I wandered into a wedding. Whose was it? The home was mine, I knew the rooms, the cushions I’d sat on, been loved in the curtains, the bedclothes, the bathtub woke at the touch of my feet, the floor felt cold, monsoon-filled, tingly. The lawns knew me and the swing leaned, rising as I sat and wished myself to fly. Up. Higher, I said. It brought me back. No more. The extremity of happiness is unhappy, it said. I agreed and jumped off, grazing my knee as of old in meeting again, my friend gravel. The home was mine.
I peered into the hall – it did not know me, as my spaces did. The storerooms knew me better. The windowsills and under-the-bed sleeping spaces, behind sofas and beneath books. I looked into the hall and saw the people, smiling, screaming, happy crowds. Arms on waists, around shoulders, holding hands, slowly tracing circles on dry, paper-skin. Little drawings of love. A breath drawn as the pipes played and in a second of heaven’s light I saw her – the bride. The red, red bride with yellow tiger stripes, curving over her body, gripping her hips, twirling like flower chains over her ankles, ending in a toe where he put on her his ring. And looked up. Her eyes were in his. The world stopped. The paper-hands, lipstick-mouths, roving hands stood still, as her light brown vision slowly opened his – wider, more beautiful, like licking an ice-cream cone on a melty summer day, and a piece of his soul trickled out. My breath caught and I reached, unknowing, for a hand to hold. For an arm around my waist. For eyes to search mine. For a mind to open me.
But the moment was finished. The clock ticked again. The bride was given away. The crowd jostled and in jostling I found myself touched, pushed against bodies, against warmth. I was afraid and pulled myself about me, not to let touch, or to let lean, or even worse to let know. To let love.
Love. Word of myriad meanings. Bride-love, body-love, mind-love. To feel connected, As though the monsoon-floor that loved me were to come alive, that the gravel would reach out and touch my knee. All different love.
I slowly made my way to the kitchen – the warmth of stove, the smell of fish, a view from the window to the world outside. I heard the feast in the dining hall – I smelt the food, I tasted its pungent odour and rolled it on my tongue, as I began to soak the dishes, one by one, systematic, in soap and sudsy water. And the fear gripped me. Determined, I worked. Soaking, washing, drying. Up on the drying rack. It was a question of waiting. And then the night would be mine. No more people to wait for, only the wind, and me. The feast went on. The bodies, the warmth, the firelight that couldn’t pass my suit of armour.
I heard them leave. One by one. The jostling was over. The warmth would be gone. Again. Desperate, I left the dishes and looked in the mirror. A comb here, a pull there. I walked into the living room, where the clink of coffee cups and silver trays was slowly dwindling. I sat down. Trembling.

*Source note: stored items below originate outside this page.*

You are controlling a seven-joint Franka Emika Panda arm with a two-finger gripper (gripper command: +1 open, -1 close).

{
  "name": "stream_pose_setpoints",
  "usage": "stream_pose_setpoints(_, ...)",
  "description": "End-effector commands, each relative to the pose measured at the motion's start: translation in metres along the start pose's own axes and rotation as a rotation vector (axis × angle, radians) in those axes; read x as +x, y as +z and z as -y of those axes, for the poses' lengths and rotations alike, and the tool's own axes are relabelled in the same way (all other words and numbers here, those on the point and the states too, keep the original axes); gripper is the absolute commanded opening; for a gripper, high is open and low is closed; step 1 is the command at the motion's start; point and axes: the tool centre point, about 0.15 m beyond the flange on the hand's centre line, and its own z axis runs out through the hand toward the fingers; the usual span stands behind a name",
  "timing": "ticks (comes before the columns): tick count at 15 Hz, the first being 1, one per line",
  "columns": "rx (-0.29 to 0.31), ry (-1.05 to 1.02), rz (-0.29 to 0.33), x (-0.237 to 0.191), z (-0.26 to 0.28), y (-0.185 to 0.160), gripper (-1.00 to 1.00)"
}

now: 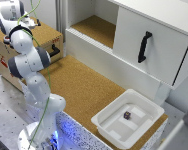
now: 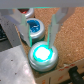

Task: Toggle the green light switch to turn off the green light

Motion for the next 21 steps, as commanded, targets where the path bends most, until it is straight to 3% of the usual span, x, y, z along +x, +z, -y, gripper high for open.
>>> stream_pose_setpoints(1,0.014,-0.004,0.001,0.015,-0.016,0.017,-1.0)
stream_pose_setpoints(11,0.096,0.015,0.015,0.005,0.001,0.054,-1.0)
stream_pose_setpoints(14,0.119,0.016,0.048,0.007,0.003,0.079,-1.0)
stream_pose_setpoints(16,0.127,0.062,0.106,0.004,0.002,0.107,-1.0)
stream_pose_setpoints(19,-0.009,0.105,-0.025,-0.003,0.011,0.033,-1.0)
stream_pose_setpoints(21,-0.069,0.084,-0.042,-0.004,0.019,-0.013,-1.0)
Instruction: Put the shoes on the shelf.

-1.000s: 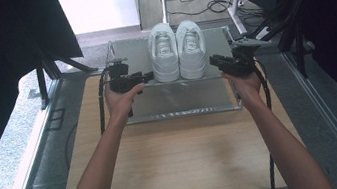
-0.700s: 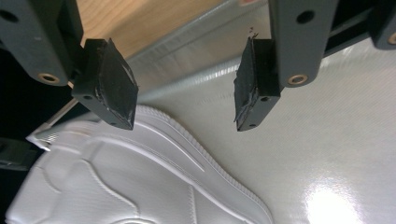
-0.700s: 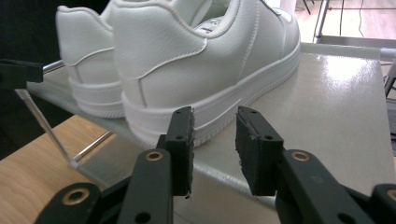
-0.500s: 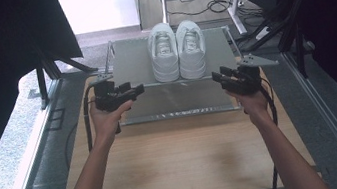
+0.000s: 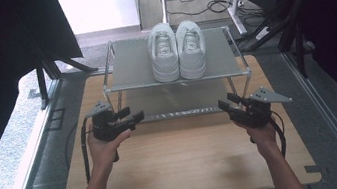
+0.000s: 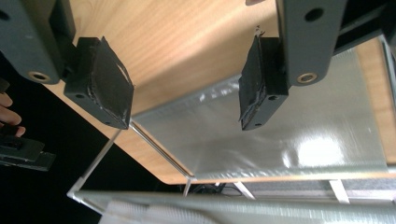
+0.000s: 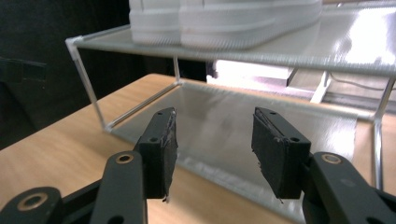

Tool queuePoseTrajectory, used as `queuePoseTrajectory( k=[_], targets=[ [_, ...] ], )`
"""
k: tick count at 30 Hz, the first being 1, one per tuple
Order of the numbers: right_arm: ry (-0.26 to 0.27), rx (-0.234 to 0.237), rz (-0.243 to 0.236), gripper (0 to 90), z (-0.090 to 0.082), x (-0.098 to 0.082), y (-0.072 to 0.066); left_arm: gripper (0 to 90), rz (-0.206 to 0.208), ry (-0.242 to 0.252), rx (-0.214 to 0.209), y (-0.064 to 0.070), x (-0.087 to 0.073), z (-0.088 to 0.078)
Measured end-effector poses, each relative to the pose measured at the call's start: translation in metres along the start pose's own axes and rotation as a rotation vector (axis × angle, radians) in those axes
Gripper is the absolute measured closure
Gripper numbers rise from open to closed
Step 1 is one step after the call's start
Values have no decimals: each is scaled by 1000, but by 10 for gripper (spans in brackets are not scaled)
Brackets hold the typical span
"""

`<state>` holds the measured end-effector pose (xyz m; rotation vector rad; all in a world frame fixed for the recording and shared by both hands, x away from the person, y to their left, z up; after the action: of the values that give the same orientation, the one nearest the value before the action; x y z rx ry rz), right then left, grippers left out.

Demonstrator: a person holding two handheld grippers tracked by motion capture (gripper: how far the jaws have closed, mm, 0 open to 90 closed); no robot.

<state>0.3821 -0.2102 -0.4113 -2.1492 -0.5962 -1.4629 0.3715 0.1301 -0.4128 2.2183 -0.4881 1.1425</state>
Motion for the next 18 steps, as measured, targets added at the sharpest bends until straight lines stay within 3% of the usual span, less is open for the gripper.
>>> queuePoseTrajectory(
  k=[9,13,18],
  targets=[
    [-53,-17,41,475,-8,-34,6,359,-54,-5,18,-14,-35,-2],
    [-60,-36,63,475,-12,-45,12,360,-41,-15,37,-17,-40,-4],
    [-76,-56,61,472,-14,-53,17,360,-46,-26,23,-16,-47,-4]
  ],
)
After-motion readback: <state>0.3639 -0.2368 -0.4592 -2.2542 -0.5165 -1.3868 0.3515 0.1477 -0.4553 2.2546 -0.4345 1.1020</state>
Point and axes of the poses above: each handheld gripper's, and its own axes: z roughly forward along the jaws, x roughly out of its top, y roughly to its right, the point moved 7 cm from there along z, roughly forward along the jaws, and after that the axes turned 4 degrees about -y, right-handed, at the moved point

He was not my brother. Nor my father, not lover, not husband. Did he own this home, I wondered? He was speaking as though he did. Mirror-man, in speech he turned, as though to include me, to ask my opinion, to want to know, and I knew in some life past I had thrown caution to the winds and said to him – not brother, not father, not lover, nor husband – build me a home . He built two. Alike. Mirrored on opposite banks of a tropical torrent that no one could ford. A home with an attic, a ceiling and floors. A home with a cellar and trees to fell. Now he turned to me and said, “Doing dishes are you?”
“Come along, I’ll help.”
A candlelit spark of firelight returned as I dried dishes for a stranger. He asked me questions. Nodded as I spoke. Not brother, not father, nor lover – two sexless hands, passing dishes, two genderless minds starved for meaning and talk. No more a stranger. I heard the last guests leave. Go back home. To family. To friends. To lovers and husbands and wives. Half a sink still full of dishes. A voice called his name and I turned around. And basked for a second in the thread of connection – in fairylight and sprinkle-powder. I waved goodbye as he left, held in arms, lips curving in expectation, the last to leave, the happiest – and the warmth of his glow lit up my eyes, and stuck in my throat like the aftertaste of red-wine.
Until I went back. And washed it down. In the sudsy water of dishes. The floor no longer knew me. The house was old again. The gravel turned cold as its guests were gone and its earthworms needed its hug. The bedclothes asked why I was lonely. I had no answers. None. Only echoes through an empty home – and the borrowed sounds of other people’s love.